Starting from the line in which "on the white" appears, output every line down to the last line of the data below, exactly and without anything more.
******
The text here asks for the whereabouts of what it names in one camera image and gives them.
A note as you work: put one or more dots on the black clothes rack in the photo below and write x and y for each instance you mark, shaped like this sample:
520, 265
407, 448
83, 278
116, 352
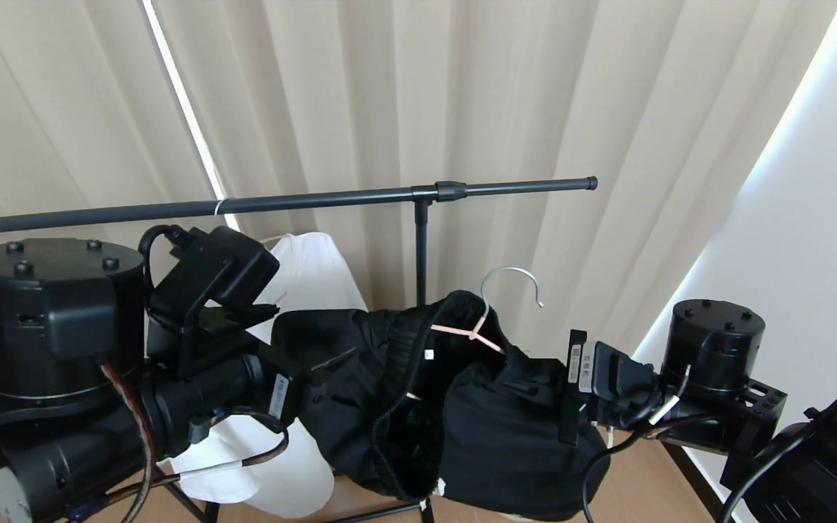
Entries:
317, 197

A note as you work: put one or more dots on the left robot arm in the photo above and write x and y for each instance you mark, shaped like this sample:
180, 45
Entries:
48, 305

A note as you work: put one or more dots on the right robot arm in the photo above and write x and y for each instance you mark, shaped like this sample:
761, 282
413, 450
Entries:
713, 341

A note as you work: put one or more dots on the black garment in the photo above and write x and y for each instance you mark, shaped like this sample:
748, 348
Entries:
520, 436

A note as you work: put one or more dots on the beige curtain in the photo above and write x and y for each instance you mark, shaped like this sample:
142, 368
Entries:
498, 87

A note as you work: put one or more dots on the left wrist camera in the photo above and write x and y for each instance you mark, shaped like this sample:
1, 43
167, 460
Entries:
215, 269

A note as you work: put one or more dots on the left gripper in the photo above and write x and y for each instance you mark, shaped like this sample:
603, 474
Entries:
229, 399

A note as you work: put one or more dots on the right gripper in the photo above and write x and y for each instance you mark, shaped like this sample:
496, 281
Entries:
607, 414

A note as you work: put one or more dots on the white printed sleeveless top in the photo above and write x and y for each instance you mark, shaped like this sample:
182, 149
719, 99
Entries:
317, 276
******
Task answer =
A note as you work: put one or more dots on the white printed sleeveless top in the photo above and write x and y for each instance you mark, shaped like this sample:
182, 149
719, 99
Entries:
317, 276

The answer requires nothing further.